1st-century Roman senator and general

Marcus Antonius Primus (born between 20 AD and 35 AD – died after 81 AD) was a senator and general of the Roman Empire. He played a crucial role in Vespasian's accession during the turbulent Year of the Four Emperors, defeating the forces of emperor Vitellius and capturing Rome.

==Biography==
===Early life===
Primus was born at Tolosa (Toulouse) in Gaul. It has been suggested that he was the son of Lucius Antonius, thus making him the great-grandson of Marc Antony. It is also possible that he was descended from Gauls who had been enfranchised by Mark Antony during his Gallic campaign. Kenneth Wellesley wrote that he was nicknamed Beccus ("Beaky"), likely due to his physique. James Noel Adams writes, "the cognomen Beccus, meaning ‘beak (of a cock)’". The Loeb translation of Suetonius' Twelve Caesars says, "in his youth bore the surname Becco, which means a rooster’s beak”, the footnote that accompanies the above quote says, “Gallus means “a cock,” as well as “a Gaul.”

===Career===
During the reign of Nero, he was resident in Rome and a member of the Senate, from which he was expelled for conspiring to forge a will with Valerius Fabianus, and was banished from the city. He was subsequently reinstated by Galba, and placed in command of the Legio XIII Gemina in Pannonia.

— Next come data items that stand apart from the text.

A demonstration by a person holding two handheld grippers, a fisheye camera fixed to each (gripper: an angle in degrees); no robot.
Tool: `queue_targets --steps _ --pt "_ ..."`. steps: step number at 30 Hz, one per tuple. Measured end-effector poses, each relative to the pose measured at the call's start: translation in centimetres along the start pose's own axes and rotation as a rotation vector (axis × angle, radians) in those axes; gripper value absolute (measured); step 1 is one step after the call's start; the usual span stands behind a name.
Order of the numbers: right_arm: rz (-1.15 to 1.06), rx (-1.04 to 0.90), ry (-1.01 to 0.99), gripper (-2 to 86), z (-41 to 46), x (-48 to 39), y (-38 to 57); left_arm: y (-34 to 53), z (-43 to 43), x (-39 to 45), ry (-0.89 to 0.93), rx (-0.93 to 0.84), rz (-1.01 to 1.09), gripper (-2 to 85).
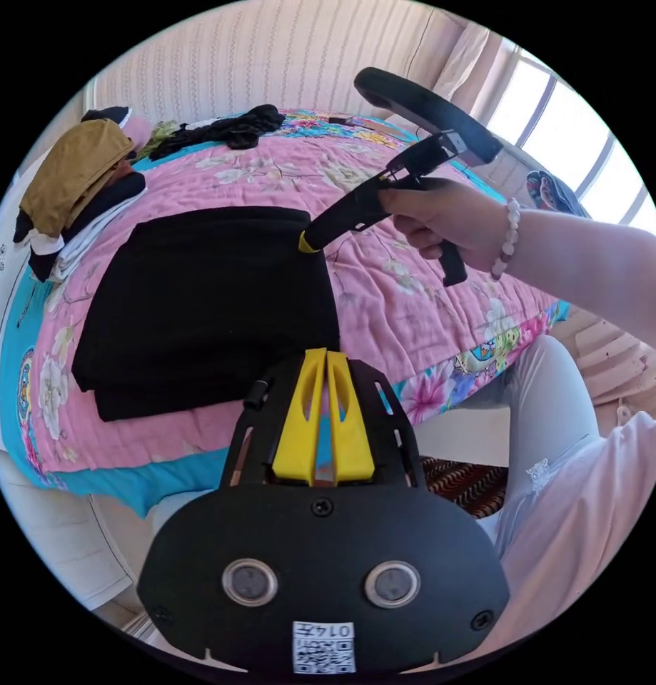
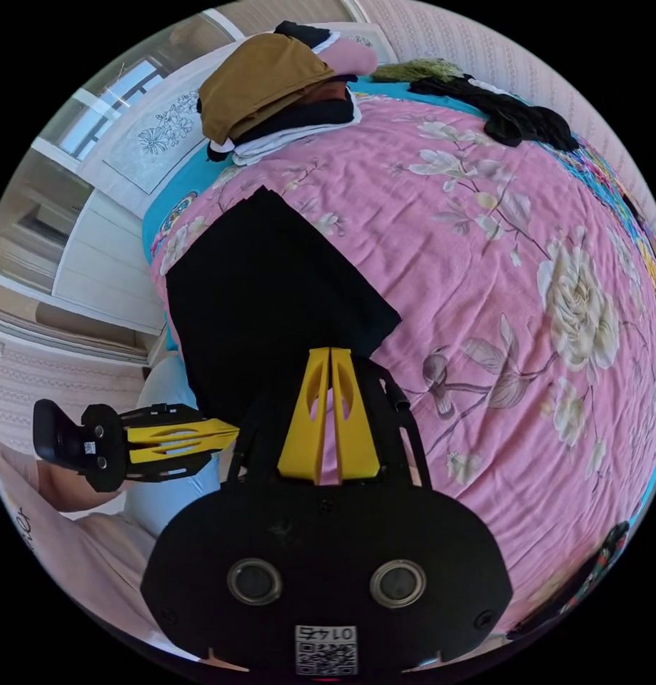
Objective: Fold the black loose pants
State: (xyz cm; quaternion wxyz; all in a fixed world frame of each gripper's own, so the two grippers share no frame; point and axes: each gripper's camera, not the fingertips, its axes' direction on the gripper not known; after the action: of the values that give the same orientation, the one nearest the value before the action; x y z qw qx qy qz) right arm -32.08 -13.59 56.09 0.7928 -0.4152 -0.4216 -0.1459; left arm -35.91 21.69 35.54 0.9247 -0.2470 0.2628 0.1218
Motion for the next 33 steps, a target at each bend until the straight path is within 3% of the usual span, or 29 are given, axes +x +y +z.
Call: queue_targets --steps 9,14,18,28,33 --pt "0.011 0.062 0.003 -0.4 -1.9 1.8 2.8 -0.7 -0.6 1.5 0.042 0.035 -0.034 -0.5" --pt "-0.006 0.136 -0.037 -0.4 -4.0 2.8 5.1 -2.9 -1.2 1.5 -0.127 0.137 -0.064 4.2" --pt "0.002 0.080 0.010 -0.4 -3.2 3.7 5.8 -4.1 2.4 0.3 -0.103 0.005 -0.079 1.6" --pt "0.126 0.066 -0.007 -0.3 -4.0 9.7 9.2 -5.8 3.5 -0.1 -0.032 0.001 -0.073 -0.9" --pt "0.241 0.210 -0.079 0.3 -7.6 13.1 13.2 -6.3 2.0 -2.5 0.064 0.069 -0.179 0.5"
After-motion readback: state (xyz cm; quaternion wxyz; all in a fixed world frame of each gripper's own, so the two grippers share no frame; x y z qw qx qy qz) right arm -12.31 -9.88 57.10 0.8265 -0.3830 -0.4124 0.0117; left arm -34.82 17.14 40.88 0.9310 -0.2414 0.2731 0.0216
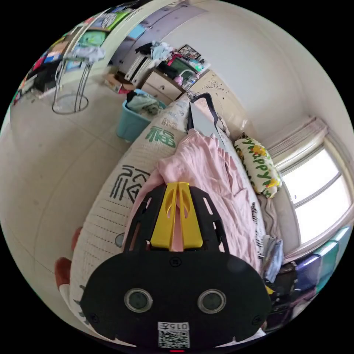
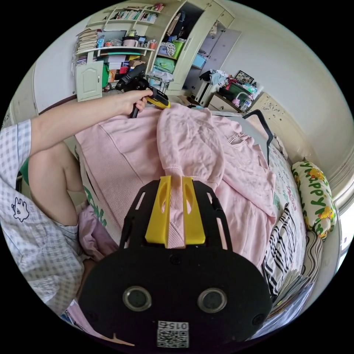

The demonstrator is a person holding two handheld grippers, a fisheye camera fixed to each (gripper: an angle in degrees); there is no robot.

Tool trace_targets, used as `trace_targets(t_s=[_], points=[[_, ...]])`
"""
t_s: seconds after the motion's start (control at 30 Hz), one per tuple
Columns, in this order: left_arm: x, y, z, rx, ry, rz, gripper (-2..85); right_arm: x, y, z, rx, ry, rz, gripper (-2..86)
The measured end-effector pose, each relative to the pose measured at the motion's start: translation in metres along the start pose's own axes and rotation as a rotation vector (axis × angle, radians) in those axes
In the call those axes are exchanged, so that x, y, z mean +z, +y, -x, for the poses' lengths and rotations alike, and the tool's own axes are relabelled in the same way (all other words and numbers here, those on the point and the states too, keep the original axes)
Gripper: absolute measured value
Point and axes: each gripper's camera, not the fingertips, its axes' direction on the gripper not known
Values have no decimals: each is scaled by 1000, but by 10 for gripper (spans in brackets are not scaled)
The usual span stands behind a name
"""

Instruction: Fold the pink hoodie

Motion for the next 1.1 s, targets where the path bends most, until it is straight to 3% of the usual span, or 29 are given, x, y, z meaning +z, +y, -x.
trace_targets(t_s=[0.07,0.27,0.57,0.7,0.87,1.0,1.1], points=[[-4,-19,5,-2,89,7,-8,4,1,1,-22,-33,28,53],[1,-50,-2,-1,84,108,-9,-11,3,-1,-19,-39,14,12],[-57,-72,-6,2,107,-77,-8,-29,7,3,-20,-37,20,-3],[-64,-85,-17,51,46,-10,1,-22,4,12,-45,-35,68,-2],[-76,-97,-12,-16,140,20,124,-23,2,13,-54,-21,77,-1],[-72,-99,0,-103,5,41,144,-24,2,8,-45,-34,78,0],[-66,-98,15,-179,169,52,127,-26,2,6,-45,-31,73,0]])
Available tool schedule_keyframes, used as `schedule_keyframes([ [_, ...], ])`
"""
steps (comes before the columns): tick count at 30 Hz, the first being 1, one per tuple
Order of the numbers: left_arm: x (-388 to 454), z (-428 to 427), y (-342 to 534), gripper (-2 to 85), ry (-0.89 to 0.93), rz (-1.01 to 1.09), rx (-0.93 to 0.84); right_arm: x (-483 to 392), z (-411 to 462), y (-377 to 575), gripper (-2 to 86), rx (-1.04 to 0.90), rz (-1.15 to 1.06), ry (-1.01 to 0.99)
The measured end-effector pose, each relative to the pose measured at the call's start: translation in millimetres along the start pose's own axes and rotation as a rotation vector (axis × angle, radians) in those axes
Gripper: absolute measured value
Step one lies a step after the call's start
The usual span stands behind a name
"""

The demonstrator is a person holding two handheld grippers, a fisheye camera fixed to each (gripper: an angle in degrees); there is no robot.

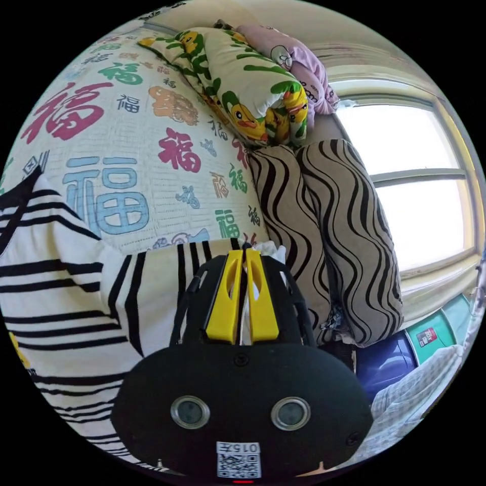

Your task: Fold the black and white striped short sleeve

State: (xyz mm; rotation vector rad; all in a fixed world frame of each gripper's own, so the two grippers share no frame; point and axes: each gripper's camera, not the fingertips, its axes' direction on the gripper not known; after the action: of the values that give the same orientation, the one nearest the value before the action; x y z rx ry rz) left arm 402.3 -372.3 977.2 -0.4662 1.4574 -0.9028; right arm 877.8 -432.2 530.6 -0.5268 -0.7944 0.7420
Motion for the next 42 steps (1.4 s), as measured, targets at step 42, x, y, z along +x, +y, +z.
schedule_keyframes([
  [42,133.9,101.4,-18.2,-0.3,-0.463,0.616,-0.442,-151.3,9.9,30.8,2.4,-0.114,-0.172,0.326],
])
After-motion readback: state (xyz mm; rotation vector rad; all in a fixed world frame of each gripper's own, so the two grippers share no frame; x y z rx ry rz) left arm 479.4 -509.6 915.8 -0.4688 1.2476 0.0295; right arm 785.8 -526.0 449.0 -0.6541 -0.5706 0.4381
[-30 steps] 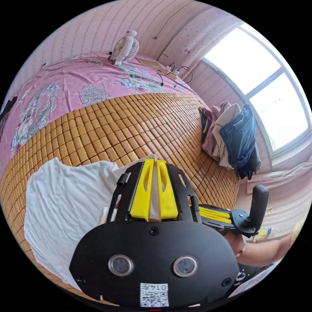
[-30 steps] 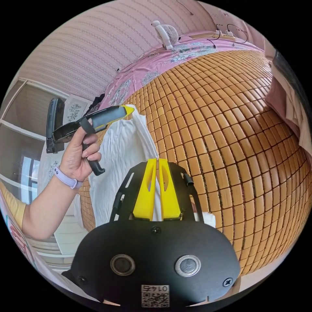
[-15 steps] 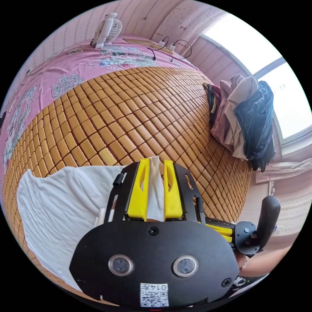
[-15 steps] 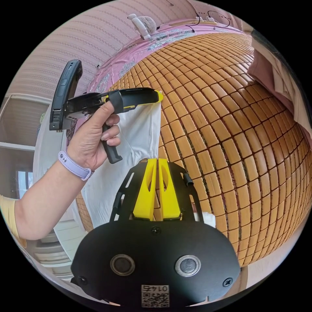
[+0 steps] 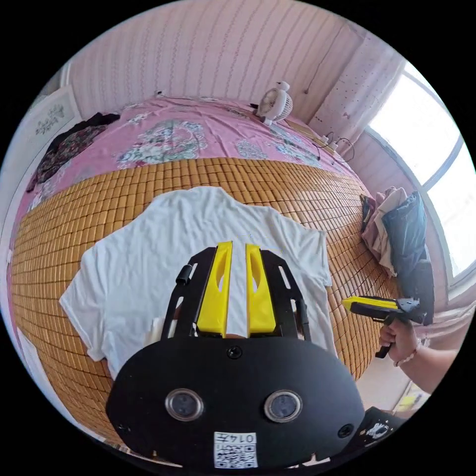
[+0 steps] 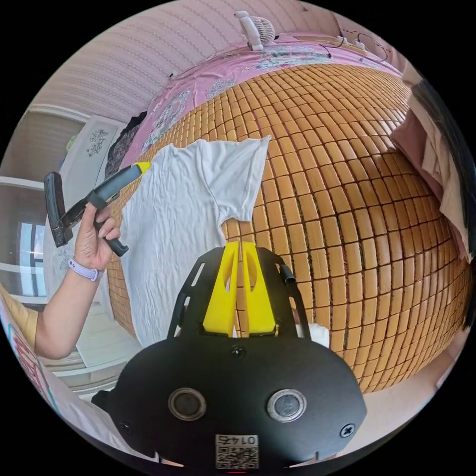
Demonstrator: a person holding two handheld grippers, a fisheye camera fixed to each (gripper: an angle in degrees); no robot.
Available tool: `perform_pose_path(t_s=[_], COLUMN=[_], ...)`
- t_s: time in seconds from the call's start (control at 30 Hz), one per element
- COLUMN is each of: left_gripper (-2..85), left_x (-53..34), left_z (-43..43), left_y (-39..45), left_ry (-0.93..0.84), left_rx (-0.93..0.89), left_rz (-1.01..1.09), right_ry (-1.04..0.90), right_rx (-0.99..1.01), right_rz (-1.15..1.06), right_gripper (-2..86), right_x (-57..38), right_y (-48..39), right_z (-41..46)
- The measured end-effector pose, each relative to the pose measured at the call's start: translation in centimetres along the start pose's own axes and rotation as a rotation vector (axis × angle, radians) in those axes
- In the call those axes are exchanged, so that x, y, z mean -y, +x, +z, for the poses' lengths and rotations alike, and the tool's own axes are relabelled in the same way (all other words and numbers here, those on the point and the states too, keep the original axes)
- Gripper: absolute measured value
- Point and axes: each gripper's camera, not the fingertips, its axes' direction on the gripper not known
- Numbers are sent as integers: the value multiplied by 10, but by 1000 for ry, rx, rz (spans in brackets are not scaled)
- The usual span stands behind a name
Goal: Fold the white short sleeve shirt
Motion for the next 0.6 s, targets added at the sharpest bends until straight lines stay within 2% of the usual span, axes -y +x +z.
perform_pose_path(t_s=[0.13, 0.27, 0.4, 0.6], left_gripper=[34, 34, 48, 63], left_x=[-66, -116, -148, -185], left_z=[-36, -66, -78, -88], left_y=[-84, -142, -181, -218], left_ry=[-48, -18, -9, 11], left_rx=[61, 104, 132, 80], left_rz=[-191, -340, -463, -603], right_ry=[-57, -95, -196, -259], right_rx=[-6, 10, 32, -20], right_rz=[-225, -386, -567, -803], right_gripper=[17, 39, 79, 82], right_x=[29, 61, 99, 131], right_y=[-75, -151, -248, -387], right_z=[15, 42, 89, 149])
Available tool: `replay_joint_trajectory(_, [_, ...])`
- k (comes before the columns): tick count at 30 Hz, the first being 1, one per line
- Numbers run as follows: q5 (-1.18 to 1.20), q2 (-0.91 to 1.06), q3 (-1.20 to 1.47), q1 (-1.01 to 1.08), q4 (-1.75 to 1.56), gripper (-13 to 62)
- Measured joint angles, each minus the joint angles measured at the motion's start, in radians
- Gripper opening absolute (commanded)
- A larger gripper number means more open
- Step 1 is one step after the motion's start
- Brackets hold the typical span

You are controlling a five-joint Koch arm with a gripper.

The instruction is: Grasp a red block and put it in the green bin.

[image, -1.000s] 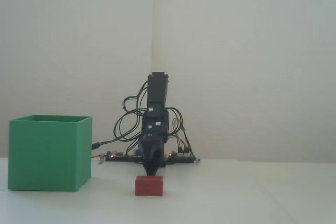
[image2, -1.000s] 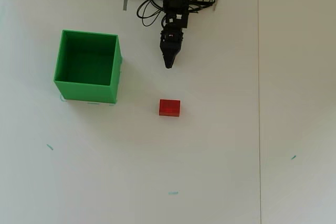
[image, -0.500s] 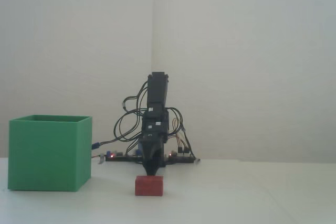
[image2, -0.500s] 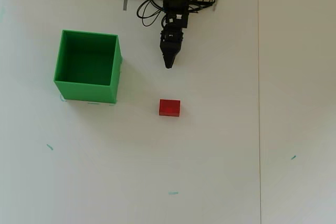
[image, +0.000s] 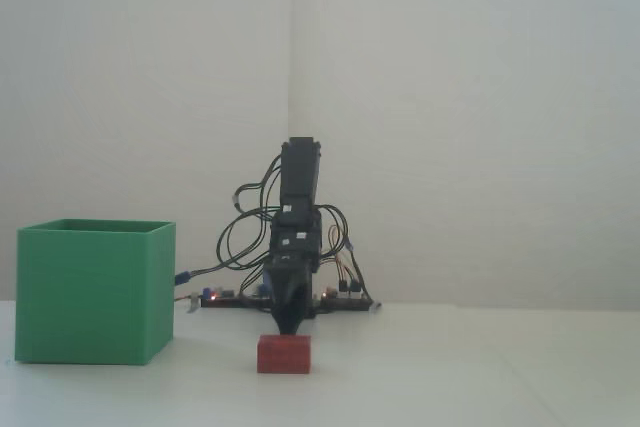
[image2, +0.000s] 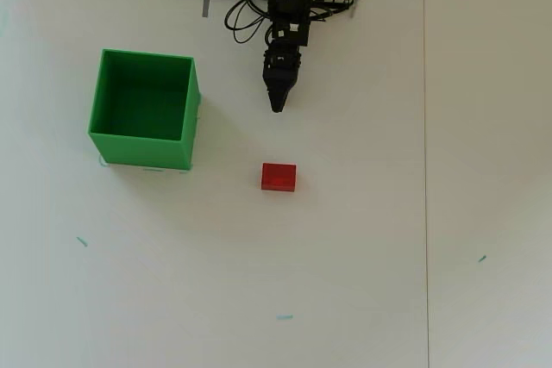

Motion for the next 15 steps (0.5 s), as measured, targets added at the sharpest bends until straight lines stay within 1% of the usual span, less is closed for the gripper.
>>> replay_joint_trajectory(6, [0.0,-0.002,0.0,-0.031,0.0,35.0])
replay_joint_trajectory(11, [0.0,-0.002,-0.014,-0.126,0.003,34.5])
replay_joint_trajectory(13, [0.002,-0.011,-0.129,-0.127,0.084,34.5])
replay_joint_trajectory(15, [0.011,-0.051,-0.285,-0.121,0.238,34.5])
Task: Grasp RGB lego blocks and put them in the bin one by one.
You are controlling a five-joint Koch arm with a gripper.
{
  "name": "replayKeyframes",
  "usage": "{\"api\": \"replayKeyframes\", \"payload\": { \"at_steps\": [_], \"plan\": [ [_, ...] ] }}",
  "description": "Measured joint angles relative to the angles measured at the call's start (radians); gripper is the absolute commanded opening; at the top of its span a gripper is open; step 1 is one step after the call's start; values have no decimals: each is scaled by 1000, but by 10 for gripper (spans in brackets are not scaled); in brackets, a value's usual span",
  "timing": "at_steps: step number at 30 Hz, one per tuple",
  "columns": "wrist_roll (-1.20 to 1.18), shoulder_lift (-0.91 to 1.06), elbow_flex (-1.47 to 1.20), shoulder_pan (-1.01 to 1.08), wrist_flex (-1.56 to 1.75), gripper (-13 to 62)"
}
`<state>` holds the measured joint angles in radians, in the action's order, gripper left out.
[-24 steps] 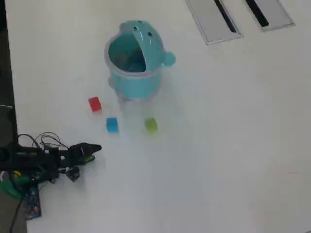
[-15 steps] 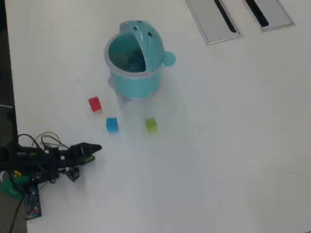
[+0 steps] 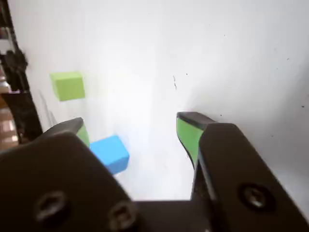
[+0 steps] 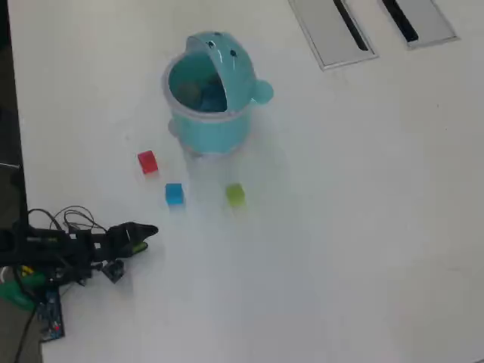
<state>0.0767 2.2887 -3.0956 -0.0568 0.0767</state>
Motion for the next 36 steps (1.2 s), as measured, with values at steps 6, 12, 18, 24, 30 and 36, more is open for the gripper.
{"api": "replayKeyframes", "payload": {
  "at_steps": [6,12,18,24,30,36],
  "plan": [
    [20,2,0,-2,8,338],
    [54,2,0,15,83,338],
    [74,2,0,17,160,338],
    [74,2,0,15,252,338],
    [117,0,0,14,347,338],
    [202,0,0,11,465,337]
  ]
}}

During the civil war, Primus was one of Vespasian's strongest supporters. Advancing into Italy, he gained a decisive victory over the Vitellians at Bedriacum in October 69, and on the same day stormed and captured Cremona. His victorious troops then sacked and burned the city. Embarrassed by the incident he forbade enslavement of captive Cremonans, and their captors then began murdering those who could not be ransomed. He then crossed the Apennines, and made his way to Rome, into which he forced an entrance after considerable opposition. Vitellius was seized and put to death. For a few days, Primus was virtually ruler of Rome, and the Senate bestowed upon him the rank and insignia of a consul, but on the arrival of Licinius Mucianus, he left Rome.

Primus must have been alive during the reign of Domitian, since four epigrams of Martial are addressed to him. Tacitus describes him as brave in action, ready of speech, clever at bringing others into odium, powerful in times of civil war and rebellion, greedy, extravagant, in peace a bad citizen, in war an ally not to be despised.